A whistleblower's gripping story
By Ann Hornaday
Friday, Feb. 12, 2010

"The Most Dangerous Man in America: Daniel Ellsberg and the Pentagon Papers" was nominated last week for an Oscar for Best Documentary, and rightly so. Although Judith Ehrlich and Rick Goldsmith's film deserves recognition as an exemplary piece of nonfiction filmmaking, it pulses with the suspense and momentum of a sleek thriller -- a wily caper flick that just happens to revolve around one of the most crucial chapters in recent American history.
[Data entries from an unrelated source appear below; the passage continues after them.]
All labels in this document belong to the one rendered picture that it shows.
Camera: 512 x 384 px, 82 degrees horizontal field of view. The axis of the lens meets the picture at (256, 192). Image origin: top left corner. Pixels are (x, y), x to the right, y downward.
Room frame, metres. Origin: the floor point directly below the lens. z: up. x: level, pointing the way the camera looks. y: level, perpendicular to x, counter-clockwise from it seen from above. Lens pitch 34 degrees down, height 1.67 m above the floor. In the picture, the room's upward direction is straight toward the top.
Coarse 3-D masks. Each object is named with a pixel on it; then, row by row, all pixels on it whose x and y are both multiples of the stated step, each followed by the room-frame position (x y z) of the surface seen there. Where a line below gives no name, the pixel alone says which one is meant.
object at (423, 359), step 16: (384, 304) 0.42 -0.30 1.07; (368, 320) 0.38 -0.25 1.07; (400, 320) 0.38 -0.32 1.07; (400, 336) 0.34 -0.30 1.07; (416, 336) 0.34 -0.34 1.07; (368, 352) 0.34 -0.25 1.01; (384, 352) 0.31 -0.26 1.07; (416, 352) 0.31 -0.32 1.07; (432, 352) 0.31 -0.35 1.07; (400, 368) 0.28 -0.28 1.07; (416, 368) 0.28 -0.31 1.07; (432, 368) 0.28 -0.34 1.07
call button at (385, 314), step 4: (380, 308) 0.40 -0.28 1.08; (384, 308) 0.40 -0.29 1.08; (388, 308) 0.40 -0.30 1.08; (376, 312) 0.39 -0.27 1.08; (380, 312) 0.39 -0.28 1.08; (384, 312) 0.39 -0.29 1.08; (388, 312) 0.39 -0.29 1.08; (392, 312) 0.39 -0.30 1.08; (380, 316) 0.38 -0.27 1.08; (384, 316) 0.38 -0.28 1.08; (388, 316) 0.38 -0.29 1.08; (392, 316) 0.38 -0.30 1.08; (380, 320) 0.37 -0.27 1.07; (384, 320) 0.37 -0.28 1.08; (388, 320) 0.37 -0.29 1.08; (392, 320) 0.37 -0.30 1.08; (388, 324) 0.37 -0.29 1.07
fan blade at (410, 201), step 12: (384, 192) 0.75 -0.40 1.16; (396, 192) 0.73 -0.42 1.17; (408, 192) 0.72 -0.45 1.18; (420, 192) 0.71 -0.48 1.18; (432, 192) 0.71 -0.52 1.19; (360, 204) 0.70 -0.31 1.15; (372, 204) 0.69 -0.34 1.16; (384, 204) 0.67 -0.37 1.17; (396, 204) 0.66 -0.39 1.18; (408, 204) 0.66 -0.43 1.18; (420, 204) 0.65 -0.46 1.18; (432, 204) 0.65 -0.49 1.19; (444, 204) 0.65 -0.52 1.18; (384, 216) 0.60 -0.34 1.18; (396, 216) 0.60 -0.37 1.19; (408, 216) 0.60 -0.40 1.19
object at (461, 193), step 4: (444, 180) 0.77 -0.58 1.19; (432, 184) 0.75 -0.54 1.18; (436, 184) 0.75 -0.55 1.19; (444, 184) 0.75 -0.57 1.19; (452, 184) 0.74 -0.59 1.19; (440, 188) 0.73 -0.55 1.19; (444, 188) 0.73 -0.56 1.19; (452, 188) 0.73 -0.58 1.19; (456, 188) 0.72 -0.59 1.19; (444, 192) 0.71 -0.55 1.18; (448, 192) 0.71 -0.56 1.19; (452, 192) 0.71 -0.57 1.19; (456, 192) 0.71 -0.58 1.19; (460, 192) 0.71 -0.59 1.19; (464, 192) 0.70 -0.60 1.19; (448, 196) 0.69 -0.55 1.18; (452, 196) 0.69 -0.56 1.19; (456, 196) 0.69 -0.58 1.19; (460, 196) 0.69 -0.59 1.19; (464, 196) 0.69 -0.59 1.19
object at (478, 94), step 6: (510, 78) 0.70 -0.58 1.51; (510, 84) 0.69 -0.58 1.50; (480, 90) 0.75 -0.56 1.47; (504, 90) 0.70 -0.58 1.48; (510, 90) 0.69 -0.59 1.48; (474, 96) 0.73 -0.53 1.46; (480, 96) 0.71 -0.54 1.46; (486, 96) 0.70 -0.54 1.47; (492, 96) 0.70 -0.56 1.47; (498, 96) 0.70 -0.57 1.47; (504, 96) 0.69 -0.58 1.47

As "The Most Dangerous Man in America" opens, Ellsberg describes how, in the fall of 1969, he photocopied 7,000 pages of a classified history of U.S. involvement in Vietnam and ultimately made it public in the New York Times, The Washington Post and other outlets. A highly respected strategic analyst who served in the Pentagon, at the State Department and at the Rand Corp., Ellsberg had been a committed Cold Warrior and a supporter of the Vietnam War through most of his career. It was only when he read the war's secret history, beginning with Harry Truman supporting French forces against an indigenous Vietnamese nationalist movement, that Ellsberg came to see the war as one built on lies.

Narrated by Ellsberg and told through a carefully layered collage of archival footage, reenactments, animation and present-day interviews with eyewitnesses, "The Most Dangerous Man in America" grabs viewers with intrigue and high-stakes derring-do and never lets go. After a combination breakdown-breakthrough, when he decides to risk his career and blow the whistle, Ellsberg is hounded by Richard Nixon's administration and the FBI, indicted on charges that could mean life in jail and finally targeted in a plot that would come to light during the Watergate investigation. Like a Rosetta Stone linking Vietnam, Watergate, the role of the press in a democracy and the enduring tension between national security and the public's right to know, "The Most Dangerous Man in America" manages to be both engrossing history and astonishingly germane to present-day political debates.

Most amazingly, "The Most Dangerous Man in America" succeeds not just as a documentary, but also as an example of genres that most fiction films struggle to get right: It has romance (Ellsberg's off-and-on early relationship with his wife, Patricia), action (late-night meetings in front of the Mayflower Hotel), family drama (he enlisted his two kids in the photocopying effort, with sobering results) and, most important, the classic, compelling tale of one man's moral courage in face of corrupt and overweening state power. There's even the occasional dash of unlikely comedy, especially in the profane presidential outbursts captured on the Nixon tapes. If you find yourself laughing, it's only because it hurts too much to cry.

Contains occasional profanity. 94 minutes.